12.5 Random Effects

We have now discussed pooled OLS and fixed effects estimation (often called no-pooling). We will now shift to estimation strategies that involve partial-pooling.

Tradeoff between complete pooling and no-pooling (i.e., fixed effects).

  • Complete pooling ignores variation between groups BUT
  • No-pooling may overfit the data within group and prevents estimation of “level-2” effects.

To motivate partial-pooling, we can take a look at an example.

Example: What will Mookie Betts’s batting average be in 2018?

  • In March 2018, Mookie went 2 for 11. If we fit his average just based on his data \(n_{mookie}=11\), we get an average of .182.
  • Over the entire season, Mookie ended up with an average of .346. Is there any way we could have adjusted our initial estimate to end up with a more accurate estimate of what his average would be?
  • Possible solution: fit the average based on a combination of Mookie’s data (\(\bar y_{mookie}\)) and data from all players (\(\bar y_{all}\)). It will move Mookie’s estimate closer to the “grand” average across all players by partially pooling his data with the others.

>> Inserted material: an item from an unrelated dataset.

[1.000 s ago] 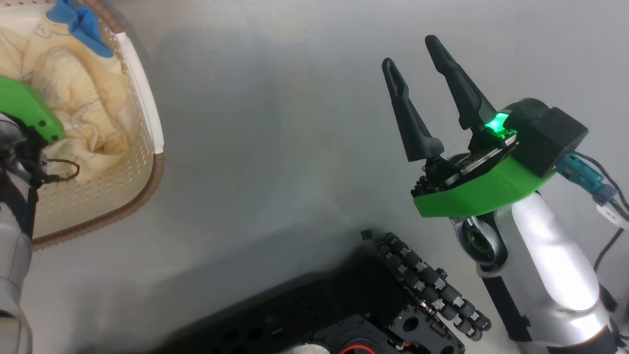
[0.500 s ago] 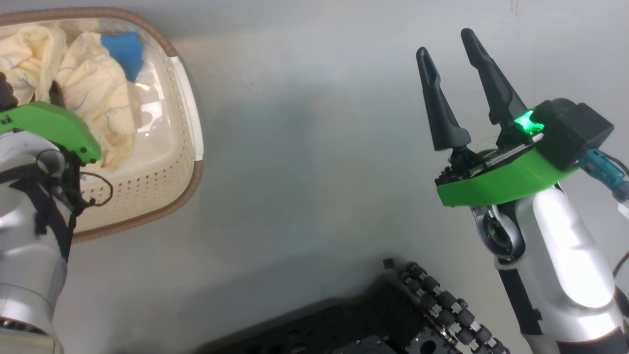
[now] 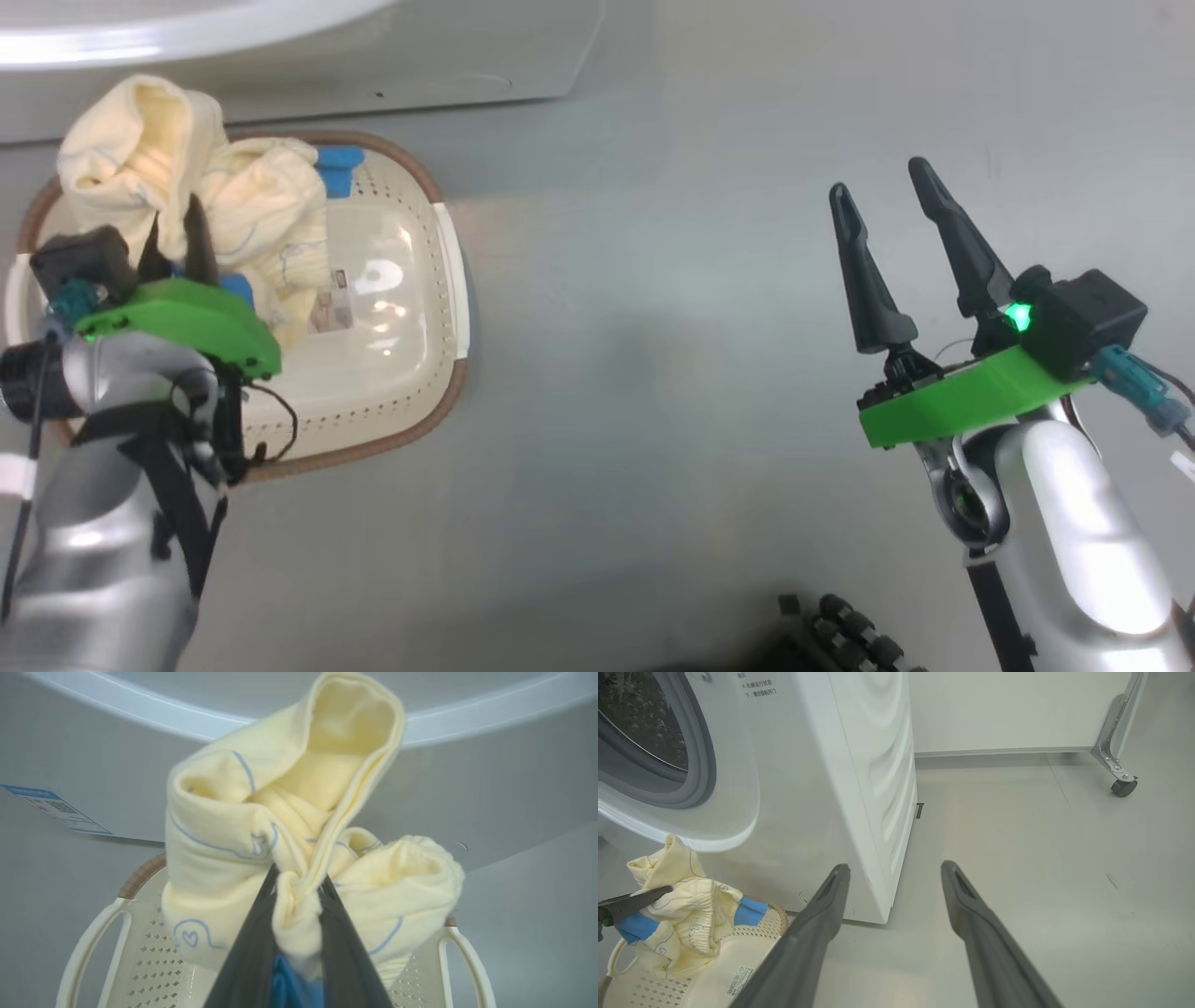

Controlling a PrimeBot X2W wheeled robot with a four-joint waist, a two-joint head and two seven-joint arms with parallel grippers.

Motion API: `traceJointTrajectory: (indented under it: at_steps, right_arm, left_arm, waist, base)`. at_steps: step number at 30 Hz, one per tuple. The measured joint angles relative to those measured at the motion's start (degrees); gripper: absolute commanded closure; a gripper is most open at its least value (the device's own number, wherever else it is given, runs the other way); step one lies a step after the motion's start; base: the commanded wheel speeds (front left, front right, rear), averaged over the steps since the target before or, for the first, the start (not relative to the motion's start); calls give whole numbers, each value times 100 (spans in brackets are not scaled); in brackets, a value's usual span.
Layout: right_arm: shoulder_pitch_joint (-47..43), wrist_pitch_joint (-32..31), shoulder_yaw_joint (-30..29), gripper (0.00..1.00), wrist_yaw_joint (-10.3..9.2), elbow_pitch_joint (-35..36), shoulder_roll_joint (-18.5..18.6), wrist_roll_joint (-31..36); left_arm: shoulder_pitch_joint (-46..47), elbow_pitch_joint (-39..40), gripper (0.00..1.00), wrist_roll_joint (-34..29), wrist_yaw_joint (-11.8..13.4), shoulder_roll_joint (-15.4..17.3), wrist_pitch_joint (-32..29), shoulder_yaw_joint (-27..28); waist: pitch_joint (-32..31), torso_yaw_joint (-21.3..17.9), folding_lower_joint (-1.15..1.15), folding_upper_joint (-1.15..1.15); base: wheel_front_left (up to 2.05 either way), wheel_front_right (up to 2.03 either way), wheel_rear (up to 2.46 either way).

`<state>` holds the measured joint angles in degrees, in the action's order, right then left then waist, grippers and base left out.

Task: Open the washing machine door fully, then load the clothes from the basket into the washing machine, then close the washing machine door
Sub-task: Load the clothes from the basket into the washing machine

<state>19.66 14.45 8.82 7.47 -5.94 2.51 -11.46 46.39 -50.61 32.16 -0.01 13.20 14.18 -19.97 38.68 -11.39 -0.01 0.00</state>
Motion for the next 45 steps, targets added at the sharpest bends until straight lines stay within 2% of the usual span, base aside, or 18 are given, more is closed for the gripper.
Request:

12.5.1 Random effects models

In random effects estimation, for the \(ith\) observation, we allow the intercept \(\alpha\) to vary by some unit \(j\). Where \(j[i]\) refers to the group-level coding for the \(ith\) observation. Perhaps \(j=3\) for \(j[4]\), the 4th observation.

\[\begin{align*} Y_{ij} &= \alpha_{j[i]} + \beta x_{ij} + \epsilon_{ij} \end{align*}\]

The group index is a factor with \(J\) levels.

Approximation of multilevel estimates of the group average in case of no predictors:

\(\hat \alpha_j = \frac{\frac{n_j}{\sigma^2_y}\bar y_j + \frac{1}{\sigma^2_\alpha}\bar y_{all}}{\frac{n_j}{\sigma^2_y} + \frac{1}{\sigma^2_\alpha}}\)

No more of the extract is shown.